と言うことで、少し長々と書いてしまいましたが、ベイトリールの補助ブレーキについて、タイプ別の考察でした。

恐らく、ほとんどの方が遠心モデルもマグネットモデルも使われたことがあるかと思いますし、皆さんそれぞれに自分に合う/合わないや、好き/嫌いがあるかと思います。

どちらかが優位性面で秀でていれば、すでに劣っている方が淘汰されていると思いますので、本記事で紹介してきた通りどちらのモデルもメリットがあるブレーキシステムだと思います。

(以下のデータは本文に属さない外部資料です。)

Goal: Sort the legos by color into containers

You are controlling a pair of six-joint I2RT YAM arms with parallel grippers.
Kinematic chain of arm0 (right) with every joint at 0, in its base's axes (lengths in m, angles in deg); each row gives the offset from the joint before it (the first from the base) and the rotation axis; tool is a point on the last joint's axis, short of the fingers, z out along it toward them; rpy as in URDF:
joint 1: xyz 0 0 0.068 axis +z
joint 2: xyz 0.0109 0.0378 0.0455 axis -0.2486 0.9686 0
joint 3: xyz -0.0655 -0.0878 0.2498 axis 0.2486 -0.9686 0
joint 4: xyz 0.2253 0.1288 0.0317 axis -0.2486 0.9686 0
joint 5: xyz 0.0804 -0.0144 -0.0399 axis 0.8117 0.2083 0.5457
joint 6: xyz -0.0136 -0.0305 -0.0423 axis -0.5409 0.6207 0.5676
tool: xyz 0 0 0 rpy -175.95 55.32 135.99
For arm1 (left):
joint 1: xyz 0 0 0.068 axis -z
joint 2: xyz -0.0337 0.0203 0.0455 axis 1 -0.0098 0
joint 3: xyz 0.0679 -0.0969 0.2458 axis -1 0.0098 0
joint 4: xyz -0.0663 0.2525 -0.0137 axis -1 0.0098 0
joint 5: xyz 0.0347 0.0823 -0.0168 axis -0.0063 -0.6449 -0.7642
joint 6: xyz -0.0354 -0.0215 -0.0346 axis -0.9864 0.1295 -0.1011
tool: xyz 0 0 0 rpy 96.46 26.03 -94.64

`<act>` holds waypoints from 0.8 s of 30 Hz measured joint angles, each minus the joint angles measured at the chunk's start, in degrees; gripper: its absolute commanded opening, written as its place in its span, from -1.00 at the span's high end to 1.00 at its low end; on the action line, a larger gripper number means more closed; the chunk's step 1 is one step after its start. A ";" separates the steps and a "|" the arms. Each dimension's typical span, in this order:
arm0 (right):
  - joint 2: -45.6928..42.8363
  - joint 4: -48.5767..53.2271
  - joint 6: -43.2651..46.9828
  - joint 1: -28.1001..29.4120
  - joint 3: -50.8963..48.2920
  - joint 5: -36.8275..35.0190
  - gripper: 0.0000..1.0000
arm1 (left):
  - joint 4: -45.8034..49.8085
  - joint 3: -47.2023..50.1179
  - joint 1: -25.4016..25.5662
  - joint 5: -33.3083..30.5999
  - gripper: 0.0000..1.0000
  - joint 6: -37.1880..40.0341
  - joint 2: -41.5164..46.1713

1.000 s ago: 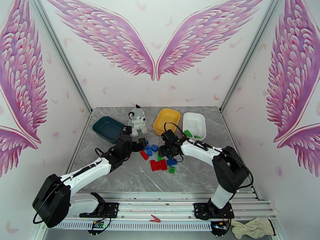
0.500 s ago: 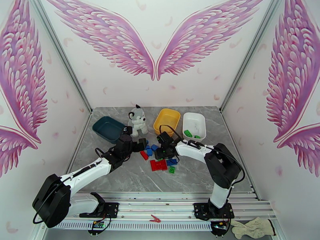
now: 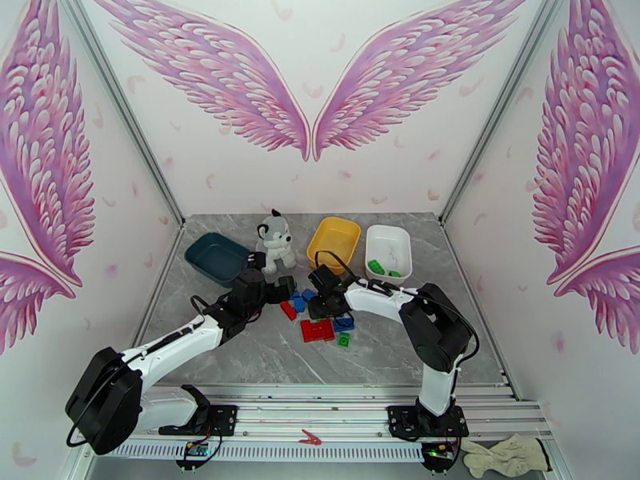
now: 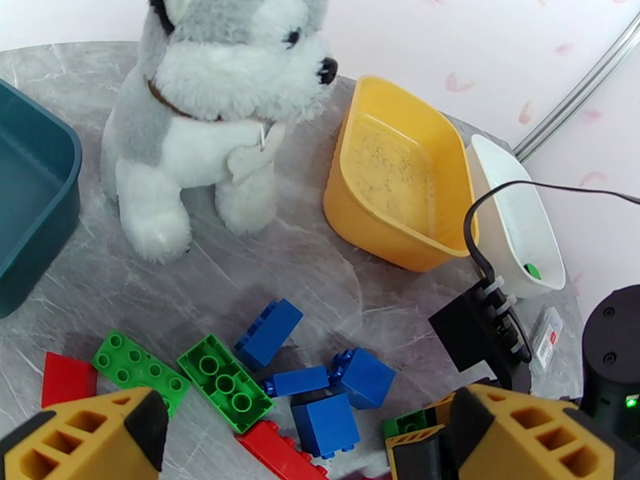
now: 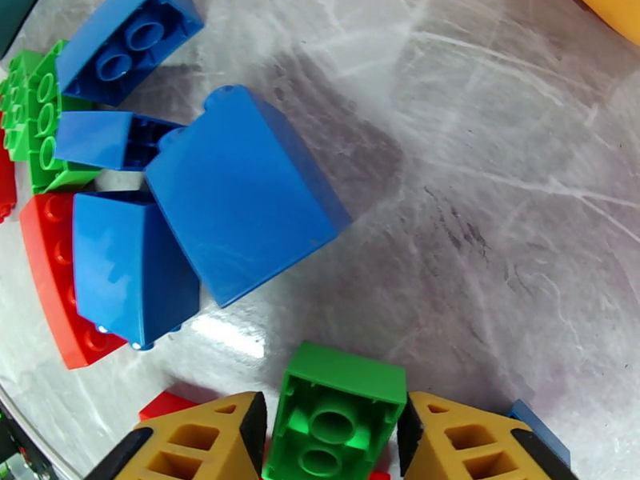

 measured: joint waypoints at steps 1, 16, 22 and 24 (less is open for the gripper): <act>0.13 0.04 0.04 0.00 0.02 -0.13 0.22 | -0.02 0.00 0.00 0.20 -0.97 -0.02 -0.11; -6.23 0.24 -0.07 -4.61 -1.99 -0.83 0.42 | -1.68 0.00 3.10 0.72 -0.97 0.00 -3.69; -11.67 -0.13 -0.98 -14.01 -3.93 -0.39 0.43 | -2.10 -3.34 9.75 0.50 -0.97 2.95 -9.97; -13.20 -0.20 -1.62 -17.73 -3.98 -0.42 0.43 | -2.03 -6.97 12.52 0.61 -0.97 4.94 -13.33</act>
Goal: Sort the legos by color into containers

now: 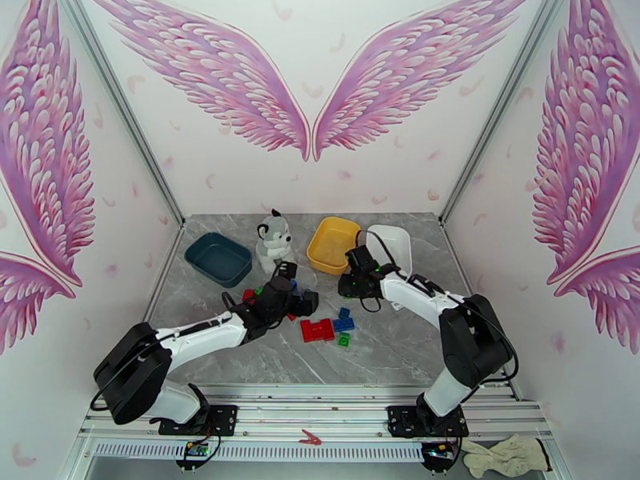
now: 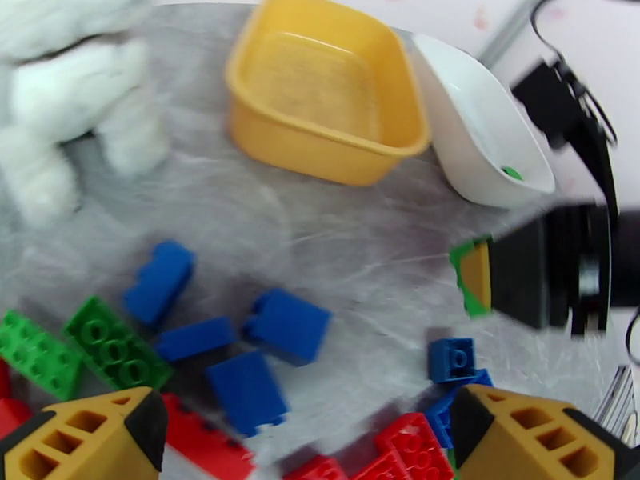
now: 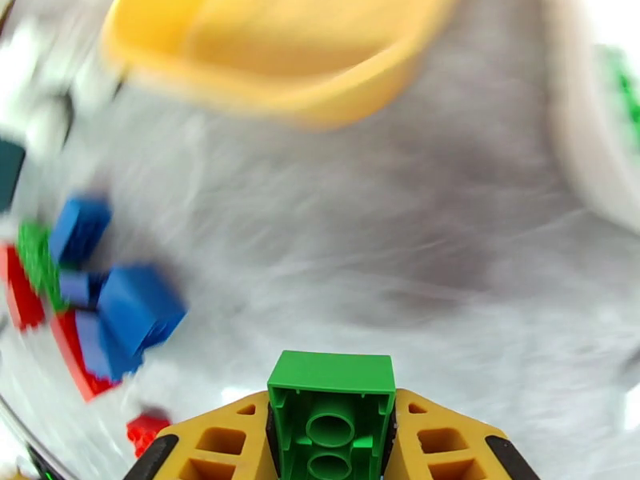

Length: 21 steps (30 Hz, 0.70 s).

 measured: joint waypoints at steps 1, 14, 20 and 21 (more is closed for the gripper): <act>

究極の話しをすると自分が好きな方を選べば良い訳ですし、リール選びはブレーキシステムだけが選択肢な訳でもないので、デザインや重さなどいくつかのスペックを見た上で選ばれるものだと思います。

が、敢えてそれぞれの選択理由として挙げるなら、陸っぱりメインで標準的なウェイト(5g未満のフィネスではない)のルアーをフルスイングで使うシーンが多い方は、自分なりのセッティングを煮詰める楽しさも含めて遠心ブレーキが面白いのではないかと思います。

一方で、とにかくライントラブルのストレスから解放されて釣りがしたい方や(バックラッシュしたい人はいないかと思いますが)ボートメインで飛距離を気にする釣りはしない方、そしてトーナメントなどでライントラブル出している場合じゃない釣りがメインの方などは、ストレスフリーなマグネットブレーキタイプが合うかと思います。

SVブーストの登場で、飛距離性能の面は遠心ブレーキと差は無くなってきているかと思いますが、より効率的で精度の高い釣りを展開されたい方はマグネットブレーキが良いのではないかと思います。

因みに、ブレーキシステムではないですが、ダイワのリールを選択した場合、最近ではもれなくラインガイドはTWSがセットになります。

太目のPEラインなどを使った釣りをされる場合、ノットのラインガイドの抜けの良さは明らかにTWSなので、そういった組み合わせを考えると、またリール選びの選択肢もも変わってくるかもしれません。

以上、あくまでも持論ではありますが、各種ブレーキシステムの特徴と、メリット/デメリットについてのご紹介でした。